I mean, really. The first film played a kind of nudge-wink game when it came to who exactly it was that Cruise was shooting down in the climax, but the new film keeps an entirely straight face on the topic, which feels particularly bizarre given a war is now in progress in Europe in which the US is very pointedly not participating. Admittedly, the bad guys are flying Su-57s, which are a primarily Russian jet, but they also have F-14s sitting around the place. Based on the landscape it looks like the Americans are bombing Norway, or possibly New Zealand. It’s undeniably problematic – it clearly wants to be a war film but it doesn’t seem that interested in what the actual war is.
It isn’t quite enough to properly spoil a slick and enjoyable action movie, which is – and this will surprise Muppet Theory adherents, even though the bar on this occasion is very low – appreciably better than the first one. It’s not just a vacuously good-looking film about how fantastic Tom Cruise and the US Navy are; it feels like there are proper stakes, the characters feel actually developed, and there is a genuine moral premise of sorts – the idea that human character and spirit have not yet been eclipsed by technology.

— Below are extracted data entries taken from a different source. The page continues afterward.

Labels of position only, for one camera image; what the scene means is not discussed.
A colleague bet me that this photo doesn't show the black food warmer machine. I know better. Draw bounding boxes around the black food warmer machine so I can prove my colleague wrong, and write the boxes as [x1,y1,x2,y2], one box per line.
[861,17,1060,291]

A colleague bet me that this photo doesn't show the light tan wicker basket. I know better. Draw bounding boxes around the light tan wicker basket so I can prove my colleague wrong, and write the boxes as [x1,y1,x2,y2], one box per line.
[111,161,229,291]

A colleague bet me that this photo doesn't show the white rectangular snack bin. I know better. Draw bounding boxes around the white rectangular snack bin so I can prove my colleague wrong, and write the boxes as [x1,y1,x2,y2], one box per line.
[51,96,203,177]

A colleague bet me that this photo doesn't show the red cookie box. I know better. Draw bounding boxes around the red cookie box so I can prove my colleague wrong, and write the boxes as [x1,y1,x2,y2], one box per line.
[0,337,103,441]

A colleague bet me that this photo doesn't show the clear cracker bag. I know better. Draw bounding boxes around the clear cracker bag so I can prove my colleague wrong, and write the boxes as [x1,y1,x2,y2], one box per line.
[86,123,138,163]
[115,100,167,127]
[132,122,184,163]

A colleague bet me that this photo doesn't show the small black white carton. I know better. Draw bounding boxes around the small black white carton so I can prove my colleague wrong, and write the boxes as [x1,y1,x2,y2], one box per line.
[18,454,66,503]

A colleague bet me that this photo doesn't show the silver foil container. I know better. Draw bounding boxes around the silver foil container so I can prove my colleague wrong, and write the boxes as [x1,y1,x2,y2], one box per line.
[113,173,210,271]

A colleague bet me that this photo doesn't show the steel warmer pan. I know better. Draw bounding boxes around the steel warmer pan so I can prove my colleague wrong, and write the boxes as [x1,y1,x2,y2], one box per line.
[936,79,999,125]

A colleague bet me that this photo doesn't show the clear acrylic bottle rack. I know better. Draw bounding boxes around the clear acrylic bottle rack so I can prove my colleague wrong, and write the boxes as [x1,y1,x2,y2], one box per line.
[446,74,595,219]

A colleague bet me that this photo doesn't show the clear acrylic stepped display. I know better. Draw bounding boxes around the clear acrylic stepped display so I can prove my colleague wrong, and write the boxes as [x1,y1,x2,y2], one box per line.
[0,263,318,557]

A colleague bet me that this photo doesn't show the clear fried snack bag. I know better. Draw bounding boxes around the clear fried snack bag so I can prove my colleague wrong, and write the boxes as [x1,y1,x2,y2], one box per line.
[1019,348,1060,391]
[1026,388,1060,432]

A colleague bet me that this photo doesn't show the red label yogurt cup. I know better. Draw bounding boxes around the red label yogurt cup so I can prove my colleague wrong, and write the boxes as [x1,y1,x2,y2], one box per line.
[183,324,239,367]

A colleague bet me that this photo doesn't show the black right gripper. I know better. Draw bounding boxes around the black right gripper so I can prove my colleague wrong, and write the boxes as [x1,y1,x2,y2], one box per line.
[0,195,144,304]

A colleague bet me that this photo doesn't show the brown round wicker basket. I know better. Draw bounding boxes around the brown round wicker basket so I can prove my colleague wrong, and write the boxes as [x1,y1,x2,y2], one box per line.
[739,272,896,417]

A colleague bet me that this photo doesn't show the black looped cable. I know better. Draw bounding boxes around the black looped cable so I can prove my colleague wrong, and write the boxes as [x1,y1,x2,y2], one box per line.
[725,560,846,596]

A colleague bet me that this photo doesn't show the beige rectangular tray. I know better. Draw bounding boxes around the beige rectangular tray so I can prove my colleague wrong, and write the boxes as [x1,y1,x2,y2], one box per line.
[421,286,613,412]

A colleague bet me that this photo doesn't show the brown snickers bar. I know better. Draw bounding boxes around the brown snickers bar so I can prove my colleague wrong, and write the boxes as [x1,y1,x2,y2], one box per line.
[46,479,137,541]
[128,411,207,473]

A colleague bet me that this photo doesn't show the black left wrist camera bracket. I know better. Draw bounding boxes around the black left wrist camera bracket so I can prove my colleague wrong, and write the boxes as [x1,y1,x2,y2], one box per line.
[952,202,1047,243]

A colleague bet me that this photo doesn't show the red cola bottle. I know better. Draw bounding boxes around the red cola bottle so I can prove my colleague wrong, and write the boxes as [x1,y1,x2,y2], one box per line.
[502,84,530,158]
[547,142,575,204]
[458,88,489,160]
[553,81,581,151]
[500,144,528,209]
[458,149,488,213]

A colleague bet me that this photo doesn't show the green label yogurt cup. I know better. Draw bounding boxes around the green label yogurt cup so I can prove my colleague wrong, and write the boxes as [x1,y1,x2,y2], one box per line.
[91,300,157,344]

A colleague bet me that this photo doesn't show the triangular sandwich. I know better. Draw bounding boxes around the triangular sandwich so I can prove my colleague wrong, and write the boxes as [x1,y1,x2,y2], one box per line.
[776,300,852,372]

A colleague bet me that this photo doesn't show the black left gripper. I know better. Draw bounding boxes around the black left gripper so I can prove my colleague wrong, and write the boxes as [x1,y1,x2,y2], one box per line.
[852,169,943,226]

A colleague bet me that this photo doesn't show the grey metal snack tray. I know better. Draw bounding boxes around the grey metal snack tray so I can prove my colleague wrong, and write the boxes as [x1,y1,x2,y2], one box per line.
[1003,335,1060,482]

Admittedly, the film doesn’t handle this theme with a great deal of subtlety or nuance – the first two thirds of the film, and the beginning of the final act, are admirably restrained and gritty and everything is quite credible. But then the plot resolves through a sequence of such jaw-dropping silliness it’s hard to believe it hasn’t been edited onto the end of the film by some disgruntled junior producer as a prank. On the other hand it does feature some superb action and one of the best air combat set pieces I’ve ever seen. But it does feel like a film that was heading in a particular, quite sombre but nevertheless satisfying direction has been hijacked and sent somewhere a bit more cheery for the popcorn audience.
So in the end this is just a superior action movie rather than something which actually functions as a credible drama, for all that it is generally well-played and contains unexpected moments of humour and genuine emotion (that said, I found there to be something inescapably awkward about Val Kilmer’s cameo). Nevertheless, as an action movie it is often properly thrilling, which is what you want from this sort of thing, and I imagine it will satisfy fans of the original film and also those of Cruise in general. How the war-film element is handled is a bit problematic, but in other respects this is a fairly impressive piece of machine-tooled entertainment.